━━━ Recorded data
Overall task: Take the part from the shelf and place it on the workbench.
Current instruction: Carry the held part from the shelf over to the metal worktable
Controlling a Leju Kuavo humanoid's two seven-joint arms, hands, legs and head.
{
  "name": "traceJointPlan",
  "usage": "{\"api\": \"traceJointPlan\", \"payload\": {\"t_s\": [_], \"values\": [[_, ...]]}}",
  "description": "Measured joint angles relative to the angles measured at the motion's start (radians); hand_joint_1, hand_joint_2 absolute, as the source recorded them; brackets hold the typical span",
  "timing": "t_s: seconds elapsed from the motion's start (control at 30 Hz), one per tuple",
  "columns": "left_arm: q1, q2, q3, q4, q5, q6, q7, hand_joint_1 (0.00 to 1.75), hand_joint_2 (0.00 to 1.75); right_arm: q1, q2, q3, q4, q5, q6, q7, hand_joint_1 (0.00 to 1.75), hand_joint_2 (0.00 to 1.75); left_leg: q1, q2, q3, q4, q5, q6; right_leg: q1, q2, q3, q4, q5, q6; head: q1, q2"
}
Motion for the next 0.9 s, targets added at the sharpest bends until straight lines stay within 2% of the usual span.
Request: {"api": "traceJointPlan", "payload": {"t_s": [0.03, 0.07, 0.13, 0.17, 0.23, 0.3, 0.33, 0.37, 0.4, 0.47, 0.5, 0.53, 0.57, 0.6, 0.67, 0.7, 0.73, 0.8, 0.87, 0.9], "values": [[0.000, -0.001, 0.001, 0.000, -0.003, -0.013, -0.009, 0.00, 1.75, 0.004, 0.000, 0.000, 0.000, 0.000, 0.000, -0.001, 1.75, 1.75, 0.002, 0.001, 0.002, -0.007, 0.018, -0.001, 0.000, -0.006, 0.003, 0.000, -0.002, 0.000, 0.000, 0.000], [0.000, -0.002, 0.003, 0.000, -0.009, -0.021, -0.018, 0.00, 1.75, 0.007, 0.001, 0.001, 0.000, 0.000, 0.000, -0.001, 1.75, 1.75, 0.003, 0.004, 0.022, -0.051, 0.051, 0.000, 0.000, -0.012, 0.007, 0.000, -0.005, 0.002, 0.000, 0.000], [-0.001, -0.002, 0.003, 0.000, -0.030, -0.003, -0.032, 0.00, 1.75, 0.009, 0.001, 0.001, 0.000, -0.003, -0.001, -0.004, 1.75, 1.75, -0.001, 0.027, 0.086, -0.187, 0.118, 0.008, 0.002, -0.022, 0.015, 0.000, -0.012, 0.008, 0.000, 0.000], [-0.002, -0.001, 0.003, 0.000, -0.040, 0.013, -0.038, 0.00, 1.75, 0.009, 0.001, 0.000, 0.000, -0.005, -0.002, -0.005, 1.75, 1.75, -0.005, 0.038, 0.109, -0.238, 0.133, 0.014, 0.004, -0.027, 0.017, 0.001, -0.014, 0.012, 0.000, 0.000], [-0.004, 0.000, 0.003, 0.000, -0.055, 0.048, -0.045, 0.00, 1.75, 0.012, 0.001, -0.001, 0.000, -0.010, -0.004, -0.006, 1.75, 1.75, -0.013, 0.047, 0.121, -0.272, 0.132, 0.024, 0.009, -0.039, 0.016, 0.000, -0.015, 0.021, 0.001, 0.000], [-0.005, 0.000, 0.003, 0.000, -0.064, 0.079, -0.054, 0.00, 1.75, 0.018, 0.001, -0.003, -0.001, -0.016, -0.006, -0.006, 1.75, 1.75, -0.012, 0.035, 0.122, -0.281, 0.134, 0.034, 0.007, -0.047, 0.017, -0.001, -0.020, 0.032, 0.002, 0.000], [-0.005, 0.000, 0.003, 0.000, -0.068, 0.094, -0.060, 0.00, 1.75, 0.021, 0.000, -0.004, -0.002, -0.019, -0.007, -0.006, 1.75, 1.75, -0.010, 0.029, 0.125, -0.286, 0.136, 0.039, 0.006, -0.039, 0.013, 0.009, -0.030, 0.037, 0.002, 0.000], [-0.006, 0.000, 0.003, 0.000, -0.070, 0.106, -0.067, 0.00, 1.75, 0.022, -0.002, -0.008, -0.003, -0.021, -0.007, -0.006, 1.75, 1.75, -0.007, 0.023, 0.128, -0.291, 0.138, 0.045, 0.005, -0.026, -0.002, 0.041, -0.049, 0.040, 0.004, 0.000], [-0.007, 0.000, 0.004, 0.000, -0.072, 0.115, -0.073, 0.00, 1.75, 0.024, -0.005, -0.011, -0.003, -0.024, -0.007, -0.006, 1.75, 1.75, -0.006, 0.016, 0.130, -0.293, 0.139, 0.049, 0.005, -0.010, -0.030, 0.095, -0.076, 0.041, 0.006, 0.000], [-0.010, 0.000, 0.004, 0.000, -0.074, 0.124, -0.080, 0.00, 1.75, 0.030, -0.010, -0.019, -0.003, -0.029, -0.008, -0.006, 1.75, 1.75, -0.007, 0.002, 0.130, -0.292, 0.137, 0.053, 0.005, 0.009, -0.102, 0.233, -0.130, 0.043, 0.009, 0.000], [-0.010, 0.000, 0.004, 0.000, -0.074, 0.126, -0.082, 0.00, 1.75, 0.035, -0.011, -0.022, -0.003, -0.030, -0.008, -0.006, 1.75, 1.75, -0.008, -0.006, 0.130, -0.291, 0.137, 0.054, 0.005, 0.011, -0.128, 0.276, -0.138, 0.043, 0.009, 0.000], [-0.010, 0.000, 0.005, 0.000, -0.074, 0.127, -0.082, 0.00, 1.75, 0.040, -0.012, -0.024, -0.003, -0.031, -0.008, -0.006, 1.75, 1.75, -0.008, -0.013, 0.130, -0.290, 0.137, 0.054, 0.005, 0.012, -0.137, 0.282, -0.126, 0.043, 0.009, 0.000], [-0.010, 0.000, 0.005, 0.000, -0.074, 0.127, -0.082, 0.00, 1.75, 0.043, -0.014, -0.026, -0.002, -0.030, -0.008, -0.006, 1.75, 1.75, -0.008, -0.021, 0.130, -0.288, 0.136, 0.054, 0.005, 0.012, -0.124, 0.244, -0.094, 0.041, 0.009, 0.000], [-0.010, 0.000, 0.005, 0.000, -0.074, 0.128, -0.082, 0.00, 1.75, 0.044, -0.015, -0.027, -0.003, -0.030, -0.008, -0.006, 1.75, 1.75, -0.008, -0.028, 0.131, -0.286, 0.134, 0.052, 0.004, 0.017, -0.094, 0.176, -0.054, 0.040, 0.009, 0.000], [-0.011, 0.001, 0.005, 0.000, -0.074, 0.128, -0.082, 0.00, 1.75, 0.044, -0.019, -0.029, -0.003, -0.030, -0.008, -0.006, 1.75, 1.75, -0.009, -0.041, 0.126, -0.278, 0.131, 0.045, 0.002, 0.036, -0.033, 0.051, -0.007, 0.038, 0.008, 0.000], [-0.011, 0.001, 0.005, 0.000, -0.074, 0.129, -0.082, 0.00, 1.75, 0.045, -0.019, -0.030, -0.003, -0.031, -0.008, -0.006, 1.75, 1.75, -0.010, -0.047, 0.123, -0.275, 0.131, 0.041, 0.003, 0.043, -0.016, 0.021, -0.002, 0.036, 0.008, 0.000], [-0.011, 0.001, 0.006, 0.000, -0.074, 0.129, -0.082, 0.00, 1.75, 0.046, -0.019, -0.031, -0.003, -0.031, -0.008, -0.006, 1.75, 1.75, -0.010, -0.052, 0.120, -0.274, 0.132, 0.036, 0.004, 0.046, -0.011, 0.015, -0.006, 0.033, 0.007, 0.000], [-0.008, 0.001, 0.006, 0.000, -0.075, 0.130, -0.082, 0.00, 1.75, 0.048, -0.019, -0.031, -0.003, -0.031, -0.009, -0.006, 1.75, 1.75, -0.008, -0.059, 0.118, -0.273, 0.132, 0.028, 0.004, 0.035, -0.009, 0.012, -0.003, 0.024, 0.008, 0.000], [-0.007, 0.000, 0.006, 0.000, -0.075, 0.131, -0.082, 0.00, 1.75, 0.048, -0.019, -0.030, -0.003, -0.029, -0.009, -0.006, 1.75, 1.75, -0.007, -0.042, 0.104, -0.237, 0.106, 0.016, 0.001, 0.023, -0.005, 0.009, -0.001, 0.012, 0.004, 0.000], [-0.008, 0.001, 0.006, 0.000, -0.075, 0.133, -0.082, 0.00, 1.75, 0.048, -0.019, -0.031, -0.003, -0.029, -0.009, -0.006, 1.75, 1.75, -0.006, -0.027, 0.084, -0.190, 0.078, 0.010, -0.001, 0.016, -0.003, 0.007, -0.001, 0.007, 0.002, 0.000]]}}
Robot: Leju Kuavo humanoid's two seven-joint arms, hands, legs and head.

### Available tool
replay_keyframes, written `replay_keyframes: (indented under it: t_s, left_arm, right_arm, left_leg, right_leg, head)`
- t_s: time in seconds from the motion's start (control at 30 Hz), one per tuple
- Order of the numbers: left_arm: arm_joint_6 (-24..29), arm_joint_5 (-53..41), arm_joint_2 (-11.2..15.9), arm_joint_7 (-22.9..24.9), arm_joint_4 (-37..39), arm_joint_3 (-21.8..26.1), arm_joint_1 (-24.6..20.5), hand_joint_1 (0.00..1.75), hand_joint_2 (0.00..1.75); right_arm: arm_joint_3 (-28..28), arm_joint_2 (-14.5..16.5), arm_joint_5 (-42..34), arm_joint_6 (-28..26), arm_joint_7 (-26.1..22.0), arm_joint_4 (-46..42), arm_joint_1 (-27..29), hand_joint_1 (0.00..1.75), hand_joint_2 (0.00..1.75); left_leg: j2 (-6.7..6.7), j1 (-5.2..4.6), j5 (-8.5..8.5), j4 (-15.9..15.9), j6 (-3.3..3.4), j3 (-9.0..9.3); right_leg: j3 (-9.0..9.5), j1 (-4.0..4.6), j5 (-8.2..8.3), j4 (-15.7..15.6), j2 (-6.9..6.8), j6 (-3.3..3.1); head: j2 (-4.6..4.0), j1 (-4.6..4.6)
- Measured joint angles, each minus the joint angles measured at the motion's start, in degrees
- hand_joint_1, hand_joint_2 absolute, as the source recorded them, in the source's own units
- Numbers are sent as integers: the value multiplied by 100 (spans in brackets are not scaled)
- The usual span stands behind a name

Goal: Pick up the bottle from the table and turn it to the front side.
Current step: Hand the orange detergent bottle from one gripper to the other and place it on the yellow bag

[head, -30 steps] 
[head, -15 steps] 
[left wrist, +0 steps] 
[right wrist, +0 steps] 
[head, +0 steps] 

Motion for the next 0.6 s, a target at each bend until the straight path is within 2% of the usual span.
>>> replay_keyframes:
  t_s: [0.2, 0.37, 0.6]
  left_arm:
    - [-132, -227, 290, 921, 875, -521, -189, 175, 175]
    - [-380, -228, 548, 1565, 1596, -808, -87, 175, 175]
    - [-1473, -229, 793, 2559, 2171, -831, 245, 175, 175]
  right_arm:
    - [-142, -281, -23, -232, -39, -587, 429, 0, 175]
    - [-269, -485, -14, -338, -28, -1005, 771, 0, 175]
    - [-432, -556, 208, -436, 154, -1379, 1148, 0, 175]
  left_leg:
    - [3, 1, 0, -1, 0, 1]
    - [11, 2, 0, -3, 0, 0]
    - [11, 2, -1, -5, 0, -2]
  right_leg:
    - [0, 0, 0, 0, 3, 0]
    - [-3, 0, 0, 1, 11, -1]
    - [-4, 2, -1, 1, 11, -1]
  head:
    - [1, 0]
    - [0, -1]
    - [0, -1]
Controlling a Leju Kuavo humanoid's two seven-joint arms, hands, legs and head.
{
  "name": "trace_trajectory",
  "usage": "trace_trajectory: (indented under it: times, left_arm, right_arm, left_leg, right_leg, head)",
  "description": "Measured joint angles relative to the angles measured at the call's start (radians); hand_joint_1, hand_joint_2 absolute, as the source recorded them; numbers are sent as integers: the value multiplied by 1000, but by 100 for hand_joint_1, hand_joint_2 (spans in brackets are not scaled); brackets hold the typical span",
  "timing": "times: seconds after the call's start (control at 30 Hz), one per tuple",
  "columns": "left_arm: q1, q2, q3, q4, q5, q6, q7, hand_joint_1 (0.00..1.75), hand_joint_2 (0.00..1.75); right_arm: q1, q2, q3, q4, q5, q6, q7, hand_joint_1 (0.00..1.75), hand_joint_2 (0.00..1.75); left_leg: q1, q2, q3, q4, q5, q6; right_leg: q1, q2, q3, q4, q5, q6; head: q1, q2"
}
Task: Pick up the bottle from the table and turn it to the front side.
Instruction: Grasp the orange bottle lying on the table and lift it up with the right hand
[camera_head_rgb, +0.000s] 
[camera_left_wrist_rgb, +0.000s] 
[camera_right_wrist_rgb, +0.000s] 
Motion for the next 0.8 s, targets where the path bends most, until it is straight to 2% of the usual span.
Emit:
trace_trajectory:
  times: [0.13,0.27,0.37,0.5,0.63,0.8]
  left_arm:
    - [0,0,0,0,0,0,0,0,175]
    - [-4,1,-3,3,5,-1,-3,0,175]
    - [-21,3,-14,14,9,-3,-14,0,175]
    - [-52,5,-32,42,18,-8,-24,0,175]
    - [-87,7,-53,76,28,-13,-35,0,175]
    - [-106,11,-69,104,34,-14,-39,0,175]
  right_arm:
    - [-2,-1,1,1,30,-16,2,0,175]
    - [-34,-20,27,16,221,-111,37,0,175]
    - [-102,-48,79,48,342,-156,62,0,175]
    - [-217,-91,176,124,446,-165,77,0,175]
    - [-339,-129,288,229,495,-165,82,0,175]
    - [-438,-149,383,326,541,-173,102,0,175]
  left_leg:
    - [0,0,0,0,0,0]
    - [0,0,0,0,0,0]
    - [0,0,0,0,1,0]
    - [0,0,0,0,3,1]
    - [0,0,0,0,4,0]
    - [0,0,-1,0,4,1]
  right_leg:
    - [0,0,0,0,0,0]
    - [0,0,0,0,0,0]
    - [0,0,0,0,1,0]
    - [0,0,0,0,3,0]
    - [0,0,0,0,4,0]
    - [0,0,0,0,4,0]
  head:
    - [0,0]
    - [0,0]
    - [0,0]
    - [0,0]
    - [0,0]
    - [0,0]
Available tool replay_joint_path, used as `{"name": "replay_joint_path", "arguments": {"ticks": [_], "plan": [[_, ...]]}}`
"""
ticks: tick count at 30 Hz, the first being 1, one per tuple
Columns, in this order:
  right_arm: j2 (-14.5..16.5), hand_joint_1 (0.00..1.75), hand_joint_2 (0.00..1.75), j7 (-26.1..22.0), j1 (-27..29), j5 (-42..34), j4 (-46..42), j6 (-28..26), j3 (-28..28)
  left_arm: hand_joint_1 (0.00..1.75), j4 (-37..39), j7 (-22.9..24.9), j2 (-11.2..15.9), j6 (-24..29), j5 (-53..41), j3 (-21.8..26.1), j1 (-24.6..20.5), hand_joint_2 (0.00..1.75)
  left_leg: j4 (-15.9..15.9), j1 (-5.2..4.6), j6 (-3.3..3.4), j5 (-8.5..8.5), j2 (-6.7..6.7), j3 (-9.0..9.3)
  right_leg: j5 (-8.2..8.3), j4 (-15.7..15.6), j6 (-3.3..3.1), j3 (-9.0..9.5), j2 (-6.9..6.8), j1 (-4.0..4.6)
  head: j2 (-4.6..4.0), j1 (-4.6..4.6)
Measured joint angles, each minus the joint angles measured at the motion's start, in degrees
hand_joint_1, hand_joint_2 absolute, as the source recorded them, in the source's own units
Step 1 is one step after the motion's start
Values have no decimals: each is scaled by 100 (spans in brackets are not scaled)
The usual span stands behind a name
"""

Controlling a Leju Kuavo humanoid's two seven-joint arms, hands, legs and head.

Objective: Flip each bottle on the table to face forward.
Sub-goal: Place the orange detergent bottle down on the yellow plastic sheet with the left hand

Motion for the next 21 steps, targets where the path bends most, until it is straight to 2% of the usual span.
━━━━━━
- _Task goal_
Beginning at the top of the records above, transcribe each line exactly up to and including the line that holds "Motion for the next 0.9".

- _Expected output_
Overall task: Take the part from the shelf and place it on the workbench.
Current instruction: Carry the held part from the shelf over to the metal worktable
Controlling a Leju Kuavo humanoid's two seven-joint arms, hands, legs and head.
{
  "name": "traceJointPlan",
  "usage": "{\"api\": \"traceJointPlan\", \"payload\": {\"t_s\": [_], \"values\": [[_, ...]]}}",
  "description": "Measured joint angles relative to the angles measured at the motion's start (radians); hand_joint_1, hand_joint_2 absolute, as the source recorded them; brackets hold the typical span",
  "timing": "t_s: seconds elapsed from the motion's start (control at 30 Hz), one per tuple",
  "columns": "left_arm: q1, q2, q3, q4, q5, q6, q7, hand_joint_1 (0.00 to 1.75), hand_joint_2 (0.00 to 1.75); right_arm: q1, q2, q3, q4, q5, q6, q7, hand_joint_1 (0.00 to 1.75), hand_joint_2 (0.00 to 1.75); left_leg: q1, q2, q3, q4, q5, q6; right_leg: q1, q2, q3, q4, q5, q6; head: q1, q2"
}
Motion for the next 0.9 s, targets added at the sharpest bends until straight lines stay within 2% of the usual span.

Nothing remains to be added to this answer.